Por Guilherme Kalel e Lìvia Tomazelli, Do Informe Franca

07/03/2021 | 12h28

Grandes hospitais na cidade de São Paulo, amanheceram neste domingo vivendo um drama.
Não há leitos de UTI para receber novos pacientes com Covid-19.
O Hospital das Clínicas, o Instituto do Coração, a Rede D’or São Luiz.
São apenas alguns exemplos que não dispõe mais de leitos para receber a população.

A crise mistura, leitos da rede pública com a particular de saúde.
Pois nas duas áreas não restam meios de cuidar dos pacientes.
Alguns hospitais já atingiram sua capacidade máxima de ampliação.
Outros, estão buscando ampliar como podem, inclusive recebendo pacientes em leitos semi-intensivos.
A ideia é que assim as pessoas não ficarão desassistidas, enquanto o problema tenta ter uma solução localizada.

A rede privada desde a semana passada, tem feito gestão de pacientes.
Quando falta em um, os hospitais entram em contato com os outros para fazer as transferências.
E o índice de pessoas que tem procurado atendimento é cada vez maior.
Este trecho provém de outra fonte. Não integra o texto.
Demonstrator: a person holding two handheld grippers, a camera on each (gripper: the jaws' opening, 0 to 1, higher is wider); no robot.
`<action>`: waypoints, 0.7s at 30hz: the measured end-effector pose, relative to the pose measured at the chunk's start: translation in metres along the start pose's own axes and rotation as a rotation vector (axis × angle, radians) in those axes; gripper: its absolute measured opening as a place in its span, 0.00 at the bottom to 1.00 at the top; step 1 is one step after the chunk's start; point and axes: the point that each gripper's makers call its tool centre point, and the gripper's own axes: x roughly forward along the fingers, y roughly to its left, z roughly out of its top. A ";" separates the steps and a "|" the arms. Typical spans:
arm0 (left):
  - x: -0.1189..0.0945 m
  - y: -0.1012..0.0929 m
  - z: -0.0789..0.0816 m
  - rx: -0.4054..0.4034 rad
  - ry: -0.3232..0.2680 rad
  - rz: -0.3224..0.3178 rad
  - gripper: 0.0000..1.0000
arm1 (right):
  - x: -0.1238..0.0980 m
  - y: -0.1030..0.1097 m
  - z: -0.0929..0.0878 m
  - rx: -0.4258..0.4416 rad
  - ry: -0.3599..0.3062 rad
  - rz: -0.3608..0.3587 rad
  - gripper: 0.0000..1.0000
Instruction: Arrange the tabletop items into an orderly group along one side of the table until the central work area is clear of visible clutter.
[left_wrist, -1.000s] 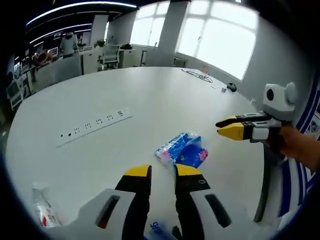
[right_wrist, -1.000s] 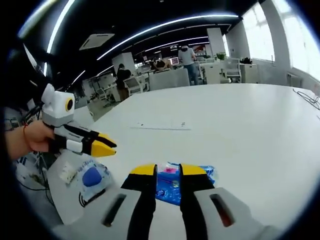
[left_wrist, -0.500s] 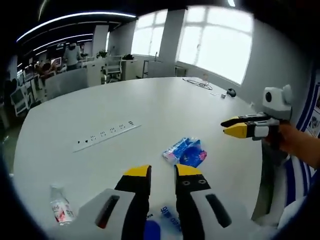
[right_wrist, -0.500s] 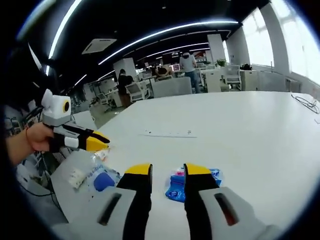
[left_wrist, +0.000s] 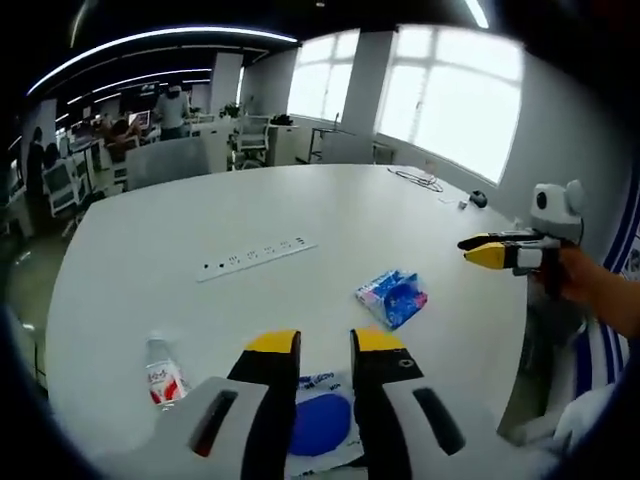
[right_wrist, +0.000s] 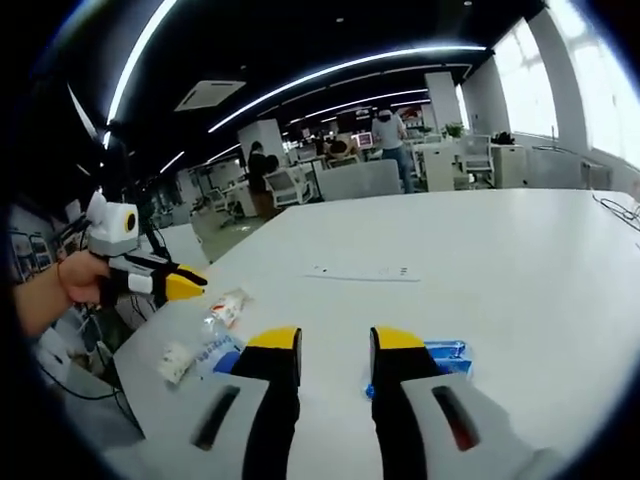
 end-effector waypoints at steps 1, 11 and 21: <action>-0.003 0.003 -0.002 -0.006 0.003 0.005 0.18 | 0.001 0.003 -0.001 0.002 0.000 0.002 0.25; -0.027 0.026 -0.017 -0.052 0.005 0.045 0.22 | 0.010 0.027 -0.006 0.004 0.029 0.031 0.28; -0.046 0.045 -0.035 -0.069 0.021 0.076 0.25 | 0.020 0.056 -0.029 0.007 0.094 0.074 0.29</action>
Uma médica da rede D’or, e do Instituto do Coração, conta que houve um acréscimo de jovens procurando as emergências médicas por estarem com falta de ar.
Quando são submetidos a exames, eles estão diagnosticados com Covid-19, e seus estágios mais graves de pneumonias.
Esses jovens tem de passar, mais tempo internados que uma pessoa idosa.
E isso tem feito saturar as vagas nos hospitais.
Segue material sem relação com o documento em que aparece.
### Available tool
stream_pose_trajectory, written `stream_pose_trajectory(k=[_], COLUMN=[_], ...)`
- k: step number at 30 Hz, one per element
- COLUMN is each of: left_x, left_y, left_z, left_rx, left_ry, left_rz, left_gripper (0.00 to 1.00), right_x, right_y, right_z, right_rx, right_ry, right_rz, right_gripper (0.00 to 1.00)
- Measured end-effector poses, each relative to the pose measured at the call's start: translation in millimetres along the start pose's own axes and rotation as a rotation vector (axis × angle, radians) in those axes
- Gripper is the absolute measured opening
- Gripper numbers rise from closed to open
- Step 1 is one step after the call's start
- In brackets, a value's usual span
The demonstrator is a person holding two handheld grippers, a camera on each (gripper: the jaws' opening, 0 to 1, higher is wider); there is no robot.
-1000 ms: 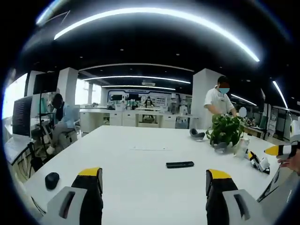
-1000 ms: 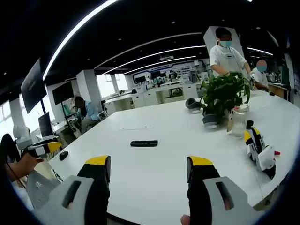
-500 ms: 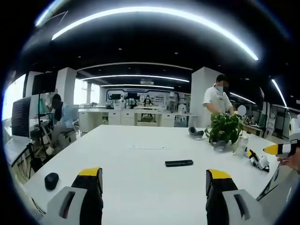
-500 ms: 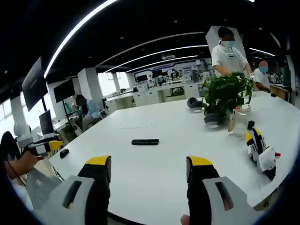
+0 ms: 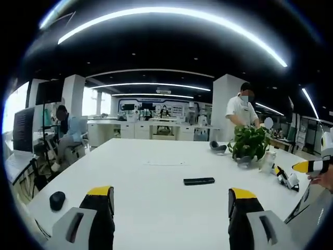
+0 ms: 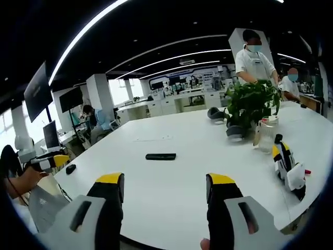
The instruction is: Press the specified remote control buttons in sequence, fully releasing each button before pressing the next.
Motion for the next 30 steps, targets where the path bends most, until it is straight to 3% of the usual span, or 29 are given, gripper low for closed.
stream_pose_trajectory(k=[30], left_x=[-6.2], left_y=[4.8], left_z=[-5.1], left_rx=[0.064], left_ry=[0.032], left_rz=[-0.021], left_gripper=[0.94], right_x=[-1.2], right_y=[-0.1], right_z=[0.1], right_rx=[0.003], right_ry=[0.008], right_rz=[0.005], right_gripper=[0.64])
Point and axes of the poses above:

O Informe Franca acompanha desde a sexta-feira, 5, as movimentações nos hospitais da capital paulista.
Diferente do que tem sido mostrado nas redes sociais, as unidades de saúde estão abarrotadas.
E quem quiser, pode verificar com os próprios olhos.
É diferente quando por exemplo, um grupo de bolsonaristas entram num Pronto Socorro que será inaugurado em uma cidade do interior,
e que está fechado porque não foi ativado para funcionar, filmam e falam que está vazio, que não há pandemia, que é invenção.
A realidade na capital paulista é a mesma que muitas cidades do Brasil, cenas de guerra, cenas de caos.
E que não são fabricadas para que abasteçam as redes sociais de apoiadores do Presidente.